- Born: Stanley Adolf Piltz November 24, 1887 San Pedro, California, US
- Died: January 16, 1973 (aged 85) San Francisco, California, U.S.
- Occupations: Photographer and Publisher
- Spouse: Ruth Piltz

= Stanley Piltz =

American photographer and graphic designer

Stanley A. Piltz (November 24, 1887 – January 16, 1973) was an American photographer and publisher of Mid-Century Modern graphic design and printed ephemera. Stanley A. Piltz Company, San Francisco, issued many Linen Type postcards from the 1930s to the 1950s, depicting scenes of California, especially of the San Francisco Bay Area and the 1939 Golden Gate International Exposition. They consisted primarily of scenic views, city, town, civil and military infrastructures and national monuments views. Linen Type postcards were produced on paper with a high rag content which gave the postcard a fabric type look and feel. At the time, this was an inexpensive process. Along with advances in printing technique, linen type cards allowed for vibrant ink colors. Stanley Piltz pioneered the Linen Type postcards with his "Pictorial Wonderland Art Tone Series".

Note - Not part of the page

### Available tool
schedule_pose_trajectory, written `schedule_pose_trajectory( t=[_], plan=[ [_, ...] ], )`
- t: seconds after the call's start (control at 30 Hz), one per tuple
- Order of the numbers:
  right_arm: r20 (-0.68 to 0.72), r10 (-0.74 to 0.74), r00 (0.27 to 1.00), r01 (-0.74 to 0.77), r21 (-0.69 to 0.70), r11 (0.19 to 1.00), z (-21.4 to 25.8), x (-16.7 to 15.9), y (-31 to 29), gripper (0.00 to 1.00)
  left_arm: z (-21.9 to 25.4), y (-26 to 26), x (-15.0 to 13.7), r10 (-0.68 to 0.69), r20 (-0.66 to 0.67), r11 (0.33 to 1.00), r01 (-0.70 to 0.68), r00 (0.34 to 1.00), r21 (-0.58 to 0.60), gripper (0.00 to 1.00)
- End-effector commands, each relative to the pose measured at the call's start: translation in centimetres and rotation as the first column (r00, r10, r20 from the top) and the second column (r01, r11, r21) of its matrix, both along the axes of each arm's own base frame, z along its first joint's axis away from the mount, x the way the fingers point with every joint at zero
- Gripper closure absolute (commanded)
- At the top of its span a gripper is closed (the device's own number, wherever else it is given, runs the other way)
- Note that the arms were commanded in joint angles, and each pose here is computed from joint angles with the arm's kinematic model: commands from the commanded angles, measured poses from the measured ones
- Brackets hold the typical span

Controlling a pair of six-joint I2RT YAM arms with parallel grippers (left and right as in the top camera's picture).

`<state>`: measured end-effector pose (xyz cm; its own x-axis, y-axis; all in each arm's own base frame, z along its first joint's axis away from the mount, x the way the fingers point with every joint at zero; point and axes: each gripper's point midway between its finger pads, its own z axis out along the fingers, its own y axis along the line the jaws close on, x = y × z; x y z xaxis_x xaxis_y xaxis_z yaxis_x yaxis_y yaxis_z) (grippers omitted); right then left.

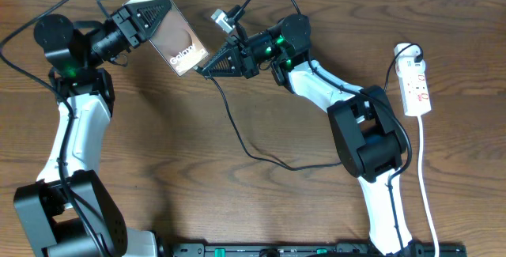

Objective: Plug charger to phone and switch on socket
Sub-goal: 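Align the plug under the phone's charging port with the right gripper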

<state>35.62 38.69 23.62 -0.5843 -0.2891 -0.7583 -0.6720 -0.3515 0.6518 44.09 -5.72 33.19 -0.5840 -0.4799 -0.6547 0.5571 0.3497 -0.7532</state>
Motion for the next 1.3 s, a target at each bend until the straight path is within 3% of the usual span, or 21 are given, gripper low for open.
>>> schedule_pose_trajectory(
  t=[0.0, 0.6, 1.27],
  plan=[
    [-0.021, -0.049, 0.999, 0.050, 0.016, 0.999, 0.1, 1.0, 0.3, 0.99, 1.7, -0.8, -0.4, -0.011, 0.053, 1.000, 0.010, 0.999, 0.015, 0.93],
    [-0.123, -0.131, 0.984, 0.135, 0.028, 0.990, 1.1, 2.0, 1.5, 0.99, 1.7, -0.7, -0.3, -0.006, 0.054, 1.000, 0.005, 0.999, 0.014, 0.93],
    [-0.147, -0.163, 0.976, 0.172, 0.053, 0.984, 1.7, 1.9, 2.9, 0.99, 1.8, -0.3, 0.2, 0.032, 0.052, 0.999, -0.033, 0.998, 0.005, 0.93]
  ],
)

Curt Teich was the most prominent and largest printer and publisher of Linen Type postcards, based in Chicago. Stanley Piltz was one of the most prominent publishers on the West Coast. Curt Teich printed most of the Linen Type postcards for Piltz utilizing Teich's "C.T. Art-Colortone" printing method. Other publishers in California include Burton Frasher in Pomona, Western Publishing and Novelty Company, Tichnor Art Company in Los Angeles, B. W. White in Monterey and Stephen H. Willard in Palm Springs.